Multivariate pattern time-course analyses
In order to explore the dynamic representations of spatial locations in both no-saccade and saccade blocks, we performed MVPA time-course analyses using finite impulse response (FIR) GLMs with 10 timepoints; timepoint zero (TP0) corresponds to the start of each block (i.e., the onset of the random dot stimulus). To directly compare the time-courses of no-saccade conditions (left vs right fixations) and saccade conditions (left vs right initial fixations) in the same analysis, we ran a GLM including all 16 conditions as regressors of interest. For each run we ran a GLM with 12 regressors of interest corresponding to the 12 conditions included in that run: 8 no-saccade conditions (4 stimulus locations for each of left- and right-fixation conditions), and 4 saccade conditions (4 stimulus locations labeled with either left or right initial fixation or saccade directions). Across 8 runs for each subject, there were a total of 16 conditions (4 stimulus locations × 2 no-saccade fixation locations + 4 stimulus locations × 2 saccade direction conditions). For each subject and condition, we randomly split the dataset into halves and calculated averaged beta weights from the split-half datasets for each of the 16 conditions. After generating the 16-by-16 correlation matrices for each timepoint, we calculated Y and Z information as well as fixation position / saccade direction information at each point along the time course, for each ROI. This random splitting procedure was repeated with a similar iteration approach as above, and the MVPA results were averaged across the 100 iterations for each subject.
Results
Vertical and Depth location information in visual ROIs
Similar to Finlayson et al. (2017), we calculated the amount of vertical and depth location
MVPA information for each pre-defined visual ROI and group, for each type of analysis. To quantify the main effects and interactions, we submitted the data to 2 (location type: Y and Z) × 4 (ROI group) repeated measure ANOVAs. For the analysis collapsing across both saccade and no-saccade blocks (Figure 3A), there was a significant main effect of location type, F1,11=35.51, p<.001, ηp2=.764, indicating greater information about vertical than depth locations across all visual ROIs. Furthermore, we found a significant main effect of ROI group (F1.416, 15.580=15.71, p<.001, ηp2=.588), and a significant interaction between location type and ROI group (F1.299,14.286=18.89, p<.001, ηp2=.632). Post-hoc one-way ANOVAs showed that vertical location information decreased along the visual hierarchy, F1.329,14.621=17.76, p<.001, ηp2=.618, whereas depth location information increased, F1.819,20.008=5.382, p=.015, ηp2=.329. Both vertical and depth information were significant in later visual areas (V7/V8/IPS) and category-selective areas (LOC/MT+); post-hoc t-tests for both Y and Z information in these two groups of ROIs showed t’s≥2.804, p’s≤.017, Cohen’s d’s≥0.809. These results replicate the findings in Finlayson et al. (2017).
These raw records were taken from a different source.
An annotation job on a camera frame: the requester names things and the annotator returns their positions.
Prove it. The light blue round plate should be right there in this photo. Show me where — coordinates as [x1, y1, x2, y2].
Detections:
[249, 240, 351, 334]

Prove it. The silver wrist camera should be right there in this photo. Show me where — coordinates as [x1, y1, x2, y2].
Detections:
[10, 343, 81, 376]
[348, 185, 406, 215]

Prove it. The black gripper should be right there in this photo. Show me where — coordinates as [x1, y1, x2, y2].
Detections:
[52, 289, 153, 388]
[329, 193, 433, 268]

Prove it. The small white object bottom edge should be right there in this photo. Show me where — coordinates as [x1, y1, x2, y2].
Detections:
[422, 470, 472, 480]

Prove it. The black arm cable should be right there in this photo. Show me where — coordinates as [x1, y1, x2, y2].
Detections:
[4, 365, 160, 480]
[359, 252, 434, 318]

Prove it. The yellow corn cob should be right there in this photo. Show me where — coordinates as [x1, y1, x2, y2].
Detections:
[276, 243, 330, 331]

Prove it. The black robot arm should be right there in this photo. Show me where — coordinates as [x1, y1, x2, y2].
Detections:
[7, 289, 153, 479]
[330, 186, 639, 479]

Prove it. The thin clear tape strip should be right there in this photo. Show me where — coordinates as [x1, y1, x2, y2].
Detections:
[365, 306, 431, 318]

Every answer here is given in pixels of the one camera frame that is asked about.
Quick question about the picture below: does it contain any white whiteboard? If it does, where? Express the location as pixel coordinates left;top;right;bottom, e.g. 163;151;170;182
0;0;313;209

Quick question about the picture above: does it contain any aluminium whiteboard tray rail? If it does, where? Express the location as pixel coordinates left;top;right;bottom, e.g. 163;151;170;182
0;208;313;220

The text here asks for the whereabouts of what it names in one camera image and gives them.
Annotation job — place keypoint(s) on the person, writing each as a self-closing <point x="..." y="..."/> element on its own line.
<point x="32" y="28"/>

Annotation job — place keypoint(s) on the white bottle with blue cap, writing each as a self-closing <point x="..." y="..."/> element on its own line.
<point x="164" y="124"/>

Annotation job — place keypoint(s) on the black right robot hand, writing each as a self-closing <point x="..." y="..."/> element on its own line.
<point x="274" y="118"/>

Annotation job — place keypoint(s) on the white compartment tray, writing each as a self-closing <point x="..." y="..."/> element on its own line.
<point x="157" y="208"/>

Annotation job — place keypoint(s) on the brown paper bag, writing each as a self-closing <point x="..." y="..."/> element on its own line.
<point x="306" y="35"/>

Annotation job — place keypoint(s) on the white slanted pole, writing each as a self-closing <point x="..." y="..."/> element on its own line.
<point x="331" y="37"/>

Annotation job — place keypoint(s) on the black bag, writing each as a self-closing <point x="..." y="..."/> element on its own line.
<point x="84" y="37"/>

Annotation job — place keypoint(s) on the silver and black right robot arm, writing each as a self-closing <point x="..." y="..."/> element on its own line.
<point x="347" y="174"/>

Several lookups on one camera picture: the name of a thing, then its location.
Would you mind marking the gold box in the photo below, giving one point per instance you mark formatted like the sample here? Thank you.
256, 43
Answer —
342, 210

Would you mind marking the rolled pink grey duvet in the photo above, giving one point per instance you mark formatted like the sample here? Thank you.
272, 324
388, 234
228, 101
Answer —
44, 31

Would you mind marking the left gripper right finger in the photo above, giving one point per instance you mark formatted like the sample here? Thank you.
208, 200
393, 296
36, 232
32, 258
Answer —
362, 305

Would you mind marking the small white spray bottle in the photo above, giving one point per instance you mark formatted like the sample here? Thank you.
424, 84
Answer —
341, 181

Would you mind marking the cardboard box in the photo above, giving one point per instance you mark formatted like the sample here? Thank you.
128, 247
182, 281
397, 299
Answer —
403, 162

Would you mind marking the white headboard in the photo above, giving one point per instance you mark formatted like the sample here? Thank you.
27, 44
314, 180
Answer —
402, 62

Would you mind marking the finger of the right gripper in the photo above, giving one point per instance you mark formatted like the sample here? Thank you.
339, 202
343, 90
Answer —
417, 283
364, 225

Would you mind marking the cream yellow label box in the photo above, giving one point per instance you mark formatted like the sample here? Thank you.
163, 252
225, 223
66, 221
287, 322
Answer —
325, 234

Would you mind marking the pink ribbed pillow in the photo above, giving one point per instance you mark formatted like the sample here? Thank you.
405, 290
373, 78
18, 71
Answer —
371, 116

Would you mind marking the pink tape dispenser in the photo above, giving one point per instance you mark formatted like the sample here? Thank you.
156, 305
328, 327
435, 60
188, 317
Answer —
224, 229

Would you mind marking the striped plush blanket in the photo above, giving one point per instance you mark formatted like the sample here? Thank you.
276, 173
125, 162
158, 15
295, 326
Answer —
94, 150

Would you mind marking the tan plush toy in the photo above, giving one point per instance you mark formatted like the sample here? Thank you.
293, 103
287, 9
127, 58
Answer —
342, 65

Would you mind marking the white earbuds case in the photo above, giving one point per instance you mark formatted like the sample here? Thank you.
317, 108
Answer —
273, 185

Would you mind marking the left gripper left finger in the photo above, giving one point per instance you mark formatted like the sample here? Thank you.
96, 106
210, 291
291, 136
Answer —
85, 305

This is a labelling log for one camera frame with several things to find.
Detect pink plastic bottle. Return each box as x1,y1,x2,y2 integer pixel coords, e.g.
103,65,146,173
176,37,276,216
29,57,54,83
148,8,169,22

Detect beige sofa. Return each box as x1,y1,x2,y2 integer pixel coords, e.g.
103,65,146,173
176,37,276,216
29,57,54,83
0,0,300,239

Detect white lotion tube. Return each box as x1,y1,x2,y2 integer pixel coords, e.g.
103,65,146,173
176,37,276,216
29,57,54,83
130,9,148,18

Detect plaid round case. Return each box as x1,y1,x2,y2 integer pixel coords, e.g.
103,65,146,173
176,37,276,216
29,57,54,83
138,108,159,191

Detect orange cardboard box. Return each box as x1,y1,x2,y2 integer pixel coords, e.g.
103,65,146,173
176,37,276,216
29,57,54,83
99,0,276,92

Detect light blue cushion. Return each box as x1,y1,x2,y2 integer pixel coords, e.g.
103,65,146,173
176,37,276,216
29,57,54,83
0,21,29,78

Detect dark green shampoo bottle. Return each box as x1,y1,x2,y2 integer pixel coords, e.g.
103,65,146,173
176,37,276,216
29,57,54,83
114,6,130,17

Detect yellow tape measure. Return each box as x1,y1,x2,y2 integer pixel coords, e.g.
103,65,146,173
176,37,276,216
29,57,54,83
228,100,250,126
Y and Z location information averaged for the four grouped ROIs. (A) Information calculated with data from all blocks, using the correlation matrices in Figure 2 Matrix 1. (B) Information calculated with data from no-saccade blocks (left) and saccade blocks (right) separately, using the correlation matrices in Figure 2 Matrix 2 and Matrix 3 respectively. (C) Information calculated with correlations between no-saccade and saccade blocks, using the correlation matrices in Figure 2 Matrix 4.
Our primary research question was how 3D location information is represented in dynamic saccade blocks, compared to in no-saccade blocks. We thus separately calculated location information in no-saccade and saccade blocks, and performed a 2 (saccade condition: saccade and no-saccade) × 2 (location type: Y and Z) × 4 (ROI group) three -way repeated measures ANOVA (Figure 3B). We again found a significant main effect of location type (F1,11=33.353, p<.001, ηp2=.752), a significant main effect of ROI group (F1.528,16.804=15.661, p<.001, ηp2=.587), and a significant interaction between location type and ROI group (F1.326,14.584=17.645, p<.001, ηp2=.616). Most importantly, there was no significant main effect of saccade condition in the three-way ANOVA, F1,11=1.046, p=.328, ηp2=.087, nor were any interactions with saccade condition significant (all Fs≤1.394, ps≥.270, ηp2s≤.112). Post-hoc t-tests confirmed that in saccade blocks, both vertical and depth information were significant in later areas and category-selective areas (t’s≥2.417, p’s≤.034, Cohen’s d’s≥0.698). This result revealed that both vertical (2D) and depth information in these later areas was preserved in saccade blocks, such that making dynamic saccades did not seem to impair the decodability of location information at all, compared to in no-saccade blocks.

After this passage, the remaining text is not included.